» EXERCISE AIM: Among the lines below, some may contain the string "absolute". Say how many do, and give nothing besides the number.

» DATA FOR THE TASK:
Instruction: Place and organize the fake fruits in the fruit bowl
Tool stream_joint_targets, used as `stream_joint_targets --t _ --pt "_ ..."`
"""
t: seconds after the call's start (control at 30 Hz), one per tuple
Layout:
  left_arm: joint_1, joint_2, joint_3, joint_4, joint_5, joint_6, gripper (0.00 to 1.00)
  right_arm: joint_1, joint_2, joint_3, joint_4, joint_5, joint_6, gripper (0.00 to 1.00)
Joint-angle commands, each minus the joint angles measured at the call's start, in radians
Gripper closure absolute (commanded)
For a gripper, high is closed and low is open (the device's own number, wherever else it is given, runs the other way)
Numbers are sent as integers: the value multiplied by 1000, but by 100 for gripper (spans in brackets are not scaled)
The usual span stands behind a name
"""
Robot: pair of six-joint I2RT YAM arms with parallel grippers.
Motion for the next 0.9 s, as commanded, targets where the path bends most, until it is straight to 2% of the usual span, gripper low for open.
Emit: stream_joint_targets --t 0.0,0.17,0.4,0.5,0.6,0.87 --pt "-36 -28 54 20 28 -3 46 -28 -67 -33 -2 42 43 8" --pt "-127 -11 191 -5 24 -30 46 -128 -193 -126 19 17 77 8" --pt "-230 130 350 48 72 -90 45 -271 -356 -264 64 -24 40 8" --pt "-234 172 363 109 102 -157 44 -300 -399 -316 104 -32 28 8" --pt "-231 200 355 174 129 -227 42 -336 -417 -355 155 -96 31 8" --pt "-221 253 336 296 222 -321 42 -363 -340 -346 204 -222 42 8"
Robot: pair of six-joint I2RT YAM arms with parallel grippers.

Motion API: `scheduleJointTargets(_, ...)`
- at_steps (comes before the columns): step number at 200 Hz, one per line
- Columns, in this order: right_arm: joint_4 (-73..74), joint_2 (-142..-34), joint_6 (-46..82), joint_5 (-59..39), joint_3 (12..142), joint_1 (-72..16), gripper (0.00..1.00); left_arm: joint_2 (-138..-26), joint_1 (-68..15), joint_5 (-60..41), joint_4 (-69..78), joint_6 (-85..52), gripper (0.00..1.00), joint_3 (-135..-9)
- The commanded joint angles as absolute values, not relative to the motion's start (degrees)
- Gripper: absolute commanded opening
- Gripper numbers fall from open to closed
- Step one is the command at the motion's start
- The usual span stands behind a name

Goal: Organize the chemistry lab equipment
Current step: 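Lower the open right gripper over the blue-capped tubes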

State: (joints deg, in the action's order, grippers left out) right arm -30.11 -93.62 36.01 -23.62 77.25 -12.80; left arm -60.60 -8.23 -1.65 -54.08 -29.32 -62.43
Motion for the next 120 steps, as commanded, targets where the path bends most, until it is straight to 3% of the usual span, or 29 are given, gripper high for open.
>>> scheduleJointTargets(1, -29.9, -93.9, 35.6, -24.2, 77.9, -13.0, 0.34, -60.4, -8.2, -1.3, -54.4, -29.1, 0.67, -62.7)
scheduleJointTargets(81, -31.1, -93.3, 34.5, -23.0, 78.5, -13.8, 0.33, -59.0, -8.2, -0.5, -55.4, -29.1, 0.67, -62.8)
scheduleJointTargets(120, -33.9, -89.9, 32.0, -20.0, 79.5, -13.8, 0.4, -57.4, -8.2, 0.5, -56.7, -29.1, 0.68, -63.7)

» SOLUTION FOR THIS EXERCISE: 3